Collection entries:
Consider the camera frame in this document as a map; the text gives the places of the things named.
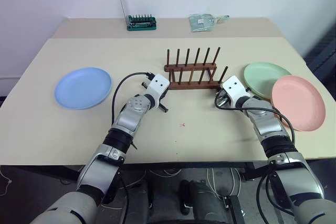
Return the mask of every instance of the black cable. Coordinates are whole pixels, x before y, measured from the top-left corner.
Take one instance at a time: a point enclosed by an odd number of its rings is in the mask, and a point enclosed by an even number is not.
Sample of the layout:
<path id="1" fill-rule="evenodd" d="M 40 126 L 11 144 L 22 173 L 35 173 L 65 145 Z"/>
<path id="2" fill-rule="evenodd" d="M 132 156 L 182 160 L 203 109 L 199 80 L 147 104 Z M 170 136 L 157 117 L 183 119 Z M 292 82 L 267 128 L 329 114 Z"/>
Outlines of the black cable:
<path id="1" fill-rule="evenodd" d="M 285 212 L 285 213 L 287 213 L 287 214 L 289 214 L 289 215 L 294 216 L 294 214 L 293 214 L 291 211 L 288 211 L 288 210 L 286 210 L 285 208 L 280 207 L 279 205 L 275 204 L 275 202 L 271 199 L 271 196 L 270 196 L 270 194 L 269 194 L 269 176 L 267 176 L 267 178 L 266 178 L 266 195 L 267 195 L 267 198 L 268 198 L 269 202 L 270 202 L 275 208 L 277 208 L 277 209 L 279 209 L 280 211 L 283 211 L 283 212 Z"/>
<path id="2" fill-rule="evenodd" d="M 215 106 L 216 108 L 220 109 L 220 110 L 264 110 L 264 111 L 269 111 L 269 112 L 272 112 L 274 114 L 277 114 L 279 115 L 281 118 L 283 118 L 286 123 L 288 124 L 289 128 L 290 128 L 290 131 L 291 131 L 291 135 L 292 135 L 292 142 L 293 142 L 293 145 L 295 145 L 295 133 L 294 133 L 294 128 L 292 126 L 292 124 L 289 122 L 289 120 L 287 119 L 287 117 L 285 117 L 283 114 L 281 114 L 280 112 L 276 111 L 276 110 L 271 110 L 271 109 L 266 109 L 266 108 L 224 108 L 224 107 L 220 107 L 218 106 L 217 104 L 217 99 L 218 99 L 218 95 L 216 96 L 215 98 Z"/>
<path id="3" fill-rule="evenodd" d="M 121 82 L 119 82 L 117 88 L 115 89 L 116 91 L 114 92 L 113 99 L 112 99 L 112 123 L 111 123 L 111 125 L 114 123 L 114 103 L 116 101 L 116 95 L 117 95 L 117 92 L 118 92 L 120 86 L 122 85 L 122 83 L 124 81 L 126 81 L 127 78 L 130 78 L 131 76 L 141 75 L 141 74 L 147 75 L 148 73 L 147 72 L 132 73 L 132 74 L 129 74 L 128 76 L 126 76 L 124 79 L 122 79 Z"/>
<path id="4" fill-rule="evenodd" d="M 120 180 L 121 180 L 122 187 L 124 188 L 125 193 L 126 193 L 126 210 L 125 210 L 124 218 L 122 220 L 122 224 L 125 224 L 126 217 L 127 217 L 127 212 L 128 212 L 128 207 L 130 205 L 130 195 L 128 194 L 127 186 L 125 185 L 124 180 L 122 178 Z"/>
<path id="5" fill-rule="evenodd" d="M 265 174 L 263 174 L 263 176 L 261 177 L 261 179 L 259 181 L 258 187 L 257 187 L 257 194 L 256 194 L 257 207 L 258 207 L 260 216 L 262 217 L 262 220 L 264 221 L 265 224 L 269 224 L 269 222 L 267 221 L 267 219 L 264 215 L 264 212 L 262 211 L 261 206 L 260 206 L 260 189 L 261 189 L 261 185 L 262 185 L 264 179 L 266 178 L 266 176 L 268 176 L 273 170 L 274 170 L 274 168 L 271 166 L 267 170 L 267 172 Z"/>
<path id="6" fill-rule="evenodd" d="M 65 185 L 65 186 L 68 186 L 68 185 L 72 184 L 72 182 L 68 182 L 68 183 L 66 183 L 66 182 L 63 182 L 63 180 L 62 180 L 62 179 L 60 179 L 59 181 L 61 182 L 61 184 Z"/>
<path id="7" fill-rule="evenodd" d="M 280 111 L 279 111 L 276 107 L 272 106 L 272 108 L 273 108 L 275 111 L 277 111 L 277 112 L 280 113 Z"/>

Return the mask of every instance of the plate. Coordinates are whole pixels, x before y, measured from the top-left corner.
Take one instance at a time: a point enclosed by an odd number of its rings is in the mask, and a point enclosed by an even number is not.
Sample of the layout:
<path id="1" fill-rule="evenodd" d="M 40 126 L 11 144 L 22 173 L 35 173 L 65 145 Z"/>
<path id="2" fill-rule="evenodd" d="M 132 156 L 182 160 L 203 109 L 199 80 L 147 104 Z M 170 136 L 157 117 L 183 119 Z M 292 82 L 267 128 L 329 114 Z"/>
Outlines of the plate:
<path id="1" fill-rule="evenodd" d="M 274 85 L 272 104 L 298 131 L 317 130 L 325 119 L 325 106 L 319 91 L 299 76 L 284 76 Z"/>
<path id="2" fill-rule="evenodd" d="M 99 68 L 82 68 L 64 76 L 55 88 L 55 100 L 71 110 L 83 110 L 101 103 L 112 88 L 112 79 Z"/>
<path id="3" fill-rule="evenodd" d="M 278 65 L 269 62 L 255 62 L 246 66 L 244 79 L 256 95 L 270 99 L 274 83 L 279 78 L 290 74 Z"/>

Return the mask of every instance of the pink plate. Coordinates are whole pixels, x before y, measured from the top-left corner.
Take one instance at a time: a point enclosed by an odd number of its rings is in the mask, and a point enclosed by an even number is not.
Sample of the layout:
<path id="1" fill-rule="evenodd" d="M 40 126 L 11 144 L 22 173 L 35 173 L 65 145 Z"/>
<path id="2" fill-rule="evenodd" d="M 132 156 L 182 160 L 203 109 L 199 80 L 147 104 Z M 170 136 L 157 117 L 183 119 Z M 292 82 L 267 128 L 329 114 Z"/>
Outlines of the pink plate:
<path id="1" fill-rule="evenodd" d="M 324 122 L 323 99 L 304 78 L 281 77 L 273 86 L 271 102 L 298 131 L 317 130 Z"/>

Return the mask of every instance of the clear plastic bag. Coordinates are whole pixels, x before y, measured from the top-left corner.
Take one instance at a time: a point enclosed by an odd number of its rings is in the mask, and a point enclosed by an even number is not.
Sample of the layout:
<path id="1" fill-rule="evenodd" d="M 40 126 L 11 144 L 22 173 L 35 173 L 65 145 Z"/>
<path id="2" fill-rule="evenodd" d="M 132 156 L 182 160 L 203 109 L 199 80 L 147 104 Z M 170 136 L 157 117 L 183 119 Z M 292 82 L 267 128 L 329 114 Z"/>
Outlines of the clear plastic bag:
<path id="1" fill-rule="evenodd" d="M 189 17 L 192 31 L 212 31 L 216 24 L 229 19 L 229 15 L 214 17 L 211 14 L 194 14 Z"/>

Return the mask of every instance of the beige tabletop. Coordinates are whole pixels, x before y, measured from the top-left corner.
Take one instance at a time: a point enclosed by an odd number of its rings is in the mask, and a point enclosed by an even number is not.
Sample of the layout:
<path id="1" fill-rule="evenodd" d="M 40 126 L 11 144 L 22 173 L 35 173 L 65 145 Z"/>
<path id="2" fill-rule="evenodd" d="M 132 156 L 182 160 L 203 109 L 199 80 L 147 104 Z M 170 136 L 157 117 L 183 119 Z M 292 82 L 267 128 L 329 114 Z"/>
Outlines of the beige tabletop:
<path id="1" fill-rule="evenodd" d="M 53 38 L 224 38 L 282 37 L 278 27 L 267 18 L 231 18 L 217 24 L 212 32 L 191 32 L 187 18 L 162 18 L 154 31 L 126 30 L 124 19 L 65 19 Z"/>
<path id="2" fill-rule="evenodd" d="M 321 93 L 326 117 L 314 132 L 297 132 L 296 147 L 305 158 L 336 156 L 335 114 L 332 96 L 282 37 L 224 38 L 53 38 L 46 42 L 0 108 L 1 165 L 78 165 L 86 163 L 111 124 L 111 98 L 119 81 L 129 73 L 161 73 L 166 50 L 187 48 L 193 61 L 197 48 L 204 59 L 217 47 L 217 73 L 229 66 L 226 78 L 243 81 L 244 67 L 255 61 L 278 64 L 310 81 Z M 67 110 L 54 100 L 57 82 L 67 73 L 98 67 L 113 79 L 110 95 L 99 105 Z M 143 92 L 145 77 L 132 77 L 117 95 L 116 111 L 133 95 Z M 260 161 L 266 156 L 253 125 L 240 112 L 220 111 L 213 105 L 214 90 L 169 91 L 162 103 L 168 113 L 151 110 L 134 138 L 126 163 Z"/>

» **WHAT THE EXERCISE ASKS**:
Please give only the count of lines above containing "Return".

» **TASK RESPONSE**:
5